Using VOB2MPG will make the file smaller (compress), and insure perfect audio sync. You can use video software to take out parts, or cut to your specified sizes.
Hope this helps.:rolleyes:
Thanks for the reply.
This is still an *almost* solution. I know how to rip the DVDs, I know how to transcode, but the problem is that some of the TV series DVDs have episodes that span VOBs. Some VOBs will have fragments of two episodes. I need to either stream the ISO, or output the DVD *per episode*, not per vob, so I get one episode per file. It seems like VLC is *thisclose* to being able to stream the whole ISO to the TiVoHD, so it's really frustrating.
wmcbrine
07-12-2009, 02:12 AM
I've gone back and tried HME/VLC to stream ISOs, but it doesn't seem to recognize files with the ISO extension.You should read the whole HME/VLC thread, but the bottom line is to create an entry something like this in config.ini:
[DVD]
url=dvdsimple://movie.iso
needs_vlc=True
rather than trying to read it from a file share.
Like I say, I haven't tried it.

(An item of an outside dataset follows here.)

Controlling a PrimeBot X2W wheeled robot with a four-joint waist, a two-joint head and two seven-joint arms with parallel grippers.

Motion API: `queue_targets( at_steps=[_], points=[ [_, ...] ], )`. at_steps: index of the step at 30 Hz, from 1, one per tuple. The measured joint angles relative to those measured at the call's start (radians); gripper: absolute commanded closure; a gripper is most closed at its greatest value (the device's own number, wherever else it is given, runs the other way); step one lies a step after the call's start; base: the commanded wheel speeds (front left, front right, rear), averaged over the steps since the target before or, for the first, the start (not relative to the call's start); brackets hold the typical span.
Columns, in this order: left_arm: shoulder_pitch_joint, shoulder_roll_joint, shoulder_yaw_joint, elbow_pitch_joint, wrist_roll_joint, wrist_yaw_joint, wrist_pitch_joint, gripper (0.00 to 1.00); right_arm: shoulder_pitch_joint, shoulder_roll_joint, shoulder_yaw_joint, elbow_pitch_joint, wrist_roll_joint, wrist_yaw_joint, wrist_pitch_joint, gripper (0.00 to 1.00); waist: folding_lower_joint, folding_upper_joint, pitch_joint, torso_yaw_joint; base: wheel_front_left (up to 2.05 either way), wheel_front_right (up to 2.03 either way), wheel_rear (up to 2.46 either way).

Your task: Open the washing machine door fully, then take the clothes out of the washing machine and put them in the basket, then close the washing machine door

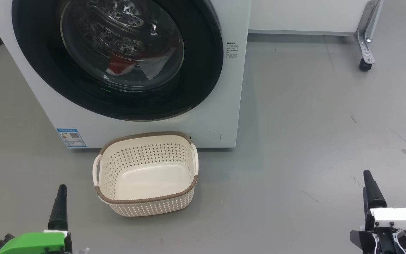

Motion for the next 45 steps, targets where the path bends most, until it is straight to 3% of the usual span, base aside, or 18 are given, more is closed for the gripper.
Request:
queue_targets(
  at_steps=[13, 24, 38, 45],
  points=[
    [-0.005, 0.002, -0.019, -0.059, 0.198, 0.0, -0.044, 0.0, -0.02, -0.047, 0.049, -0.059, -0.219, -0.001, -0.043, 0.0, 0.0, 0.0, -0.007, -0.002, 0.0, 0.0, 0.0],
    [-0.009, 0.004, -0.061, -0.11, 0.44, 0.004, -0.081, 0.0, -0.021, -0.082, 0.12, -0.089, -0.43, -0.027, -0.081, 0.0, 0.0, 0.0, -0.012, -0.003, 0.0, 0.0, 0.0],
    [-0.009, 0.01, -0.157, -0.132, 0.708, 0.055, -0.13, 0.0, -0.021, -0.114, 0.211, -0.105, -0.67, -0.071, -0.129, 0.0, 0.0, 0.0, -0.019, -0.008, 0.0, 0.0, 0.0],
    [-0.008, 0.014, -0.213, -0.128, 0.9, 0.101, -0.157, 0.0, -0.021, -0.128, 0.254, -0.108, -0.797, -0.098, -0.156, 0.0, 0.0, 0.0, -0.021, -0.012, 0.0, 0.0, 0.0]
  ],
)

I have used this method to play real DVDs, though.
Note that this will not give you the DVD menus. I'm not sure what it would do with a disc with multiple episodes -- play them straight through? It would depend how the disc was authored.
Soulpatch
07-12-2009, 02:17 AM
When the VOB's are connected using VOB2MPG, you can use any video program to cut them up per episode. I haven't used it on a DVD with episodes, so it might connect each episode by itself. It is worth a try though.
As far as steaming you got me on that one, never done it, but if your program will steam a mpg then these are the best programs I have found for converting to mpgs.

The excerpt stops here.